La sospecha creció cuando Dutch Hoggatt buscó sus zapatos de trabajo, los cuales dejaba habitualmente al lado de la puerta, y no los encontró. “Le pregunté a mi esposa si los tiró, y ella no lo hizo”, declaró Hoggatt al medio de Idaho KTVB. Ante la incertidumbre, el matrimonio pidió ayuda a su hija Cherisse y a su yerno, Mark Gregory, para registrar la propiedad mientras los dueños iban a la iglesia.

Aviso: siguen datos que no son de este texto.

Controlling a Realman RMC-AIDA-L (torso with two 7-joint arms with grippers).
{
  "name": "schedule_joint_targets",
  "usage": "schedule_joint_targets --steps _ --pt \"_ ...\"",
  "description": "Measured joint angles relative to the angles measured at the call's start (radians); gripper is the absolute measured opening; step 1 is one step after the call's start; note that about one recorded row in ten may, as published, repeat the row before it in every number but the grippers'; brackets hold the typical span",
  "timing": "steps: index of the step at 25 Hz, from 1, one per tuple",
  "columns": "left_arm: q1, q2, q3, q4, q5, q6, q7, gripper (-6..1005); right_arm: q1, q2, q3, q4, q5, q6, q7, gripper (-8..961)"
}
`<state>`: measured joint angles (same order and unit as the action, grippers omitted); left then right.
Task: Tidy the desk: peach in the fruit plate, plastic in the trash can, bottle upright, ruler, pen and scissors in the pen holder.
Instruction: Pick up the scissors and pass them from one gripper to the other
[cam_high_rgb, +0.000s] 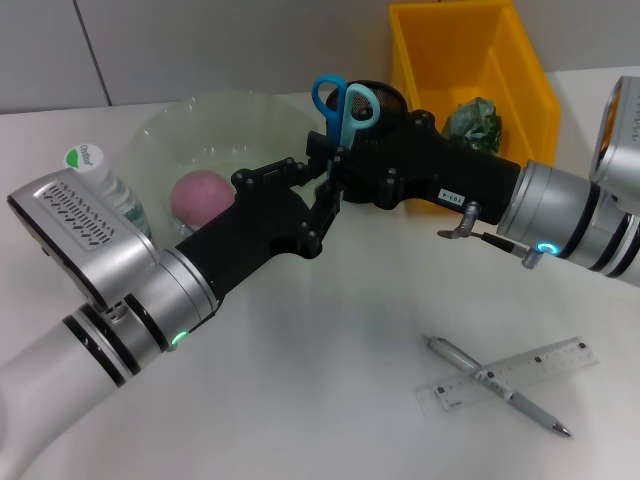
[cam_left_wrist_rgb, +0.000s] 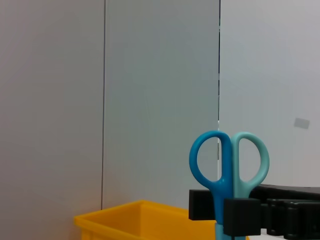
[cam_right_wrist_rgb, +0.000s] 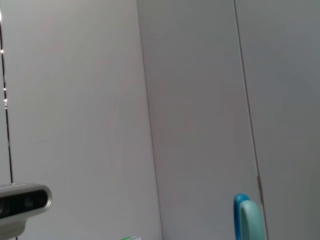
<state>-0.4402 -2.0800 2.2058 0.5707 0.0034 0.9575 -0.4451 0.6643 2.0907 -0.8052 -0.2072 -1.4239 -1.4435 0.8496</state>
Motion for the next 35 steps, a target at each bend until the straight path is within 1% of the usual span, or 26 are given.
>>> schedule_joint_targets --steps 7,15,31,35 --pt "0.000 0.000 0.000 0.000 0.000 0.001 0.000 210 -0.002 0.000 0.002 0.001 0.001 0.002 -0.015 441" --pt "0.000 0.000 0.000 0.000 0.000 0.001 0.000 210 -0.002 0.001 0.004 0.009 0.001 0.002 -0.026 329" --pt "-0.004 0.000 0.000 0.000 0.003 0.003 0.000 210 0.001 0.002 0.010 0.014 0.002 0.005 -0.028 162" --pt "-0.004 0.000 0.000 0.000 0.002 0.003 0.000 217 0.001 0.002 0.010 0.014 0.002 0.005 -0.030 106"
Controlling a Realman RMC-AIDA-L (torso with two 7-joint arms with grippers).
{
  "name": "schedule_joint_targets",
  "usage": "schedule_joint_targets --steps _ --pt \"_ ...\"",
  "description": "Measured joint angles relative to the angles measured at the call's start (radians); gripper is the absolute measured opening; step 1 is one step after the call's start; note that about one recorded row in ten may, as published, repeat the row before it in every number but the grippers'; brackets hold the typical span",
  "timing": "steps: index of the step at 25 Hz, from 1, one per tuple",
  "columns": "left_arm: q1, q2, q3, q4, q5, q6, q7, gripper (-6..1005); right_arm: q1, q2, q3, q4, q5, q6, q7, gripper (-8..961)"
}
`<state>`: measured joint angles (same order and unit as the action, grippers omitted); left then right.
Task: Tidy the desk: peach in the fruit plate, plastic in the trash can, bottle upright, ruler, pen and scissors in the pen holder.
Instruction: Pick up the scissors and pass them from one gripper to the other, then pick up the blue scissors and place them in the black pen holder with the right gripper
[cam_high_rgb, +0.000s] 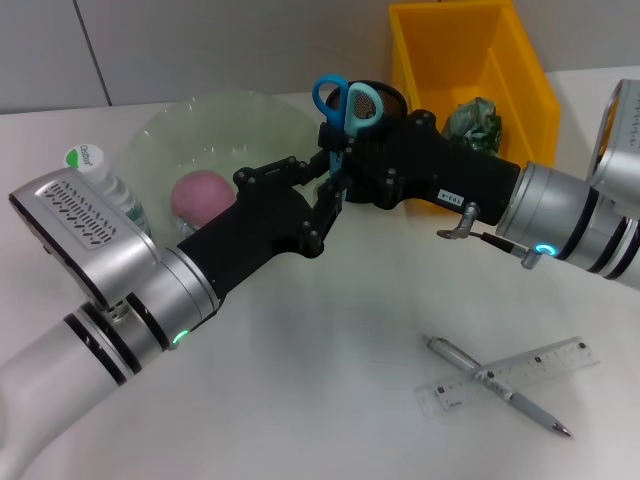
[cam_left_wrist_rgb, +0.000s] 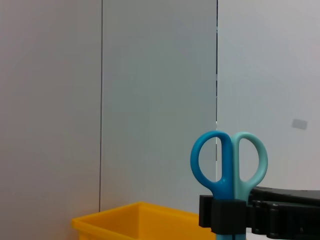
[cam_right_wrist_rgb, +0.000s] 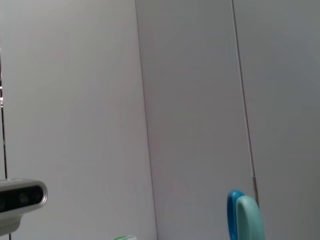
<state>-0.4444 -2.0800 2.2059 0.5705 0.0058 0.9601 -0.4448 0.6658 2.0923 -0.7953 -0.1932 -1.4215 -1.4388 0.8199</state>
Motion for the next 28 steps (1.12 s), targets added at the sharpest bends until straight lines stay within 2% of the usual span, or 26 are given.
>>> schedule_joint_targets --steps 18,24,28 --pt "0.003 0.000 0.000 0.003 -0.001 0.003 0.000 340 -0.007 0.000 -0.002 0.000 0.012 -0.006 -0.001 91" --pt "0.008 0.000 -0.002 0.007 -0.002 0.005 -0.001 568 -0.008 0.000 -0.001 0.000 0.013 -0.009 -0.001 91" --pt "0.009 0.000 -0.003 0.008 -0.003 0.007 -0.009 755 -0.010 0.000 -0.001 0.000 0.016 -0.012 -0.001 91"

Gregory relató el momento de la inspección. “Pasé por la casa, agarré mi bate y una pistola por si acaso; no sabía qué esperar”, contó. Durante el recorrido por el sótano, el hombre realizó el sorprendente hallazgo al notar la pierna de Preston Landis, de 41 años, que sobresalía de un hueco bajo las escaleras. Gregory logró que el intruso saliera del escondite mediante el uso de un bate de béisbol y, de inmediato, la familia contactó al 911 para dar aviso a las autoridades locales.
Tras el operativo policial, Landis quedó bajo custodia de la Oficina del Sheriff del Condado de White con una fianza fijada en 15.000 dólares. A pesar del impacto inicial, los dueños de casa mostraron empatía hacia el hombre, al notar que no hurtó objetos de valor ni mostró intenciones agresivas durante su estancia.
Según Gregory, el intruso solo buscaba refugio ante las inclemencias climáticas. Incluso, la hija de los Hoggatt mencionó que, antes de irse, Landis pidió disculpas: “Díganle a sus padres que lo siento mucho y que parecen personas muy agradables”.
Por su parte, Dutch Hoggatt concluyó que no siente enojo, sino lástima por la situación precaria del detenido. La familia cerró así un episodio que, afortunadamente, no terminó en violencia, a pesar del terror que despertó el descubrimiento de una presencia ajena en su espacio privado de forma clandestina durante varios días de incertidumbre absoluta.